Wednesday, 26 February 2014

Walking that Walk

In one of her write ups by Cassandra Clifford called ‘Seeking an End to Global Child Abuse’, she quoted Shirley Chisholm: "The emotional, sexual, and psychological stereotyping of females begins when the doctor says, "It's a girl.'” That stays true globally irrespective of caste, religion, time period or country only the magnitude differs.  Having said that, it is encouraging to see how some countries have indeed ‘walked that walk’ [and not just talked the talk] gradually managing to move towards a more balanced society.

HDI [Human Development Index] is a measure of Human Resource Development in a country [higher values indicate better performance] and GII [Gender Inequality Index] is a measure of gender based imbalance [higher values consider greater imbalance]. If we let the numbers do the talking, one can’t help but observe the following from the below graphs showing HDI and GII of 12 countries from 2000 to 2012.

·         Japan shows most favorable HDI v/s GII ratio [i.e. not only has there has been an overall development of people there has been least
·         China and UAE show considerable growth in HDI and a remarkable fall in the GII
·         Although India and Ghana show equalizing HDI growth, Ghana shows a marked low GII comparatively.
·         Pakistan, Afghanistan and Iran have shown steady improvement on GII while Syria shows an opposite trend.
Data Source:

Clearly countries like Japan, China, UAE form great examples of countries that have walked that walk towards lessening the gender based imbalance amongst their population as represented in their GII trends calculated based on reproductive health, empowerment and labor market.
Japan specifically has a remarkably stable GII some of their milestones being:
·         Average life expectancy for females in 2004 was 85.6 years, greater than the male average of 78.6 years. Every year since 1985, Japanese women have had the world's longest life expectancy.
·         97.8% of Japanese women advance to high school or equivalent, and since 1969 that % has been higher for women than for men.
·         In 2004, the women advancing to universities and junior colleges were 48.7% nearly as high as the 51.1% of men.
·         Women made up 41.3% of the workforce.
To achieve and maintain this, Japan has constituted a Council for Gender Equality and Gender Equality Bureau that works Priority Fields that all countries striving to achieve a low GII can benchmark, some of them listed below: [Source: Publication by Gender Equality Bureau Cabinet Office – Steps towards Gender Equality in Japan]
·         Expand women's participation in policy decision‑ making processes: This can be achieved by ensuring women’s participation in the democratic machinery by participating, contesting and voting in the electoral process.

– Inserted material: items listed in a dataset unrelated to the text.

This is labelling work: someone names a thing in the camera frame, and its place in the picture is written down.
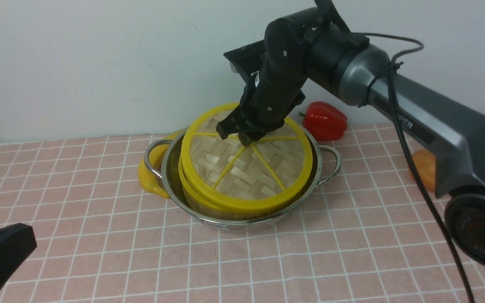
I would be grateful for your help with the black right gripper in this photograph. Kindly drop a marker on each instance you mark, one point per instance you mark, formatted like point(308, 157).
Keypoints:
point(273, 70)

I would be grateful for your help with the woven bamboo steamer lid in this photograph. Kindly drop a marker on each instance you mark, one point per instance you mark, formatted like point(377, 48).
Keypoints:
point(203, 151)

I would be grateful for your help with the bamboo steamer basket yellow rim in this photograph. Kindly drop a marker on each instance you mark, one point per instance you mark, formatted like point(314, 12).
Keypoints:
point(247, 187)

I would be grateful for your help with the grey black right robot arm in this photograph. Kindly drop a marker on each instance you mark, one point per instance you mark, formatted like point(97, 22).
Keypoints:
point(316, 44)

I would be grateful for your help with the stainless steel pot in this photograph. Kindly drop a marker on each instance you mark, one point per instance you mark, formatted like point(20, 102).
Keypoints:
point(266, 222)

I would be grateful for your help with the red bell pepper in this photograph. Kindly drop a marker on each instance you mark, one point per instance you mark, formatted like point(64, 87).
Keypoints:
point(324, 122)

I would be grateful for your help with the yellow banana-shaped toy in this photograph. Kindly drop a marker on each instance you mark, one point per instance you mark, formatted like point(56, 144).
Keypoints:
point(158, 171)

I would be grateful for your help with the brown potato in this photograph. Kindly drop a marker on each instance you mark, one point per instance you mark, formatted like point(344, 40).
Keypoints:
point(425, 163)

·         Review social systems and practices and raise awareness from a gender‑ equal perspective and eliminate violence against women: By forming strict legislations with severe consequences against malpractices like female feticide, female genital mutation, dowry, human trafficking and sex crimes.

·         Secure equal opportunities and treatment between men and women in the field of employment: By instituting labor laws with provisions relating to whistle blowers against acts of discrimination based on gender, caste or color and penal provisions for those found guilty.   

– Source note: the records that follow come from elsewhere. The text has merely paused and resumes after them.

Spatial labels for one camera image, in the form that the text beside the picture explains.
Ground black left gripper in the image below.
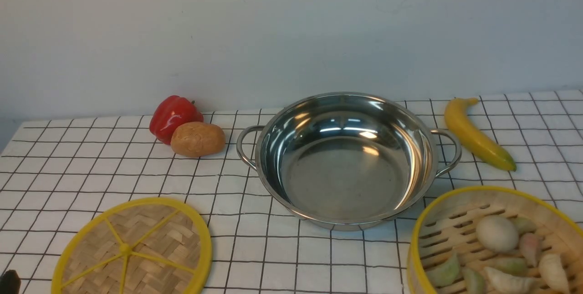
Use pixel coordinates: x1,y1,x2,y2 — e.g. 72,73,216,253
0,270,21,294

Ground bamboo steamer lid yellow rim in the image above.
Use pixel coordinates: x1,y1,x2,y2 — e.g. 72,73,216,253
51,198,213,294

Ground bamboo steamer basket yellow rim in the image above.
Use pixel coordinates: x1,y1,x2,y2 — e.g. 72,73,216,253
407,186,583,294

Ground stainless steel pot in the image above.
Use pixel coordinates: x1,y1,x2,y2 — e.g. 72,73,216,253
236,92,462,231

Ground checkered white tablecloth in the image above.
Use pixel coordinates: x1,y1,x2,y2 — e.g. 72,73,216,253
0,90,582,294

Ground red bell pepper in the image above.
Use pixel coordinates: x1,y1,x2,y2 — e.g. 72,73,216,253
148,95,204,145

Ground brown potato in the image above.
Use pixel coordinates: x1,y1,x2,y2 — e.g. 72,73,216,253
170,122,226,158

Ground green dumpling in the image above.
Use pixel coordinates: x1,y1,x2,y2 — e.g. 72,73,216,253
425,251,461,288
509,217,537,236
490,257,528,277
461,267,486,294

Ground green dumpling bottom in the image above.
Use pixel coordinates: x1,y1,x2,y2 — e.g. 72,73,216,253
461,267,486,294

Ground yellow banana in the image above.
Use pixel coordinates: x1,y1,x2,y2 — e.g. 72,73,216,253
444,98,517,171

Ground white round bun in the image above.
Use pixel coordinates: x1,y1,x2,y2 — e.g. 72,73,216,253
476,215,519,253

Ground white dumpling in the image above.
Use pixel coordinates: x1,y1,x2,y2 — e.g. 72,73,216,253
484,267,537,294
538,253,570,294

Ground green dumpling middle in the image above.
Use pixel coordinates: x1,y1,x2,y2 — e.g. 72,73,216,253
490,257,528,277

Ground green dumpling top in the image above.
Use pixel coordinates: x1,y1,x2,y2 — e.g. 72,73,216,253
509,217,537,236

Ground pink dumpling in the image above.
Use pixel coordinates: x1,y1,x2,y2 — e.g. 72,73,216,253
518,232,542,267

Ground white dumpling right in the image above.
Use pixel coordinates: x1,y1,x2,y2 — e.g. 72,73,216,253
538,253,570,294

·         Establish gender equality for realizing dynamic rural areas: Abolishing laws and customs prevailing in many parts of the world that prevent women from owning land, property or enterprises.

·         Support the efforts of men and women to harmonize work with their family and community life: Social acceptance to women participation in the work force and in social activities especially new initiatives and priority sectors.

·         Support better quality of life to women via social security measures: Like promoting child care, focusing on reproductive health, creating awareness against HIV/ AIDS and Breast Cancer and an effective pension plan.

·         Enrich education and learning – Including material to promote gender equality  in curriculums and encouraging education amongst girls and women also creating awareness discouraging discriminatory practices.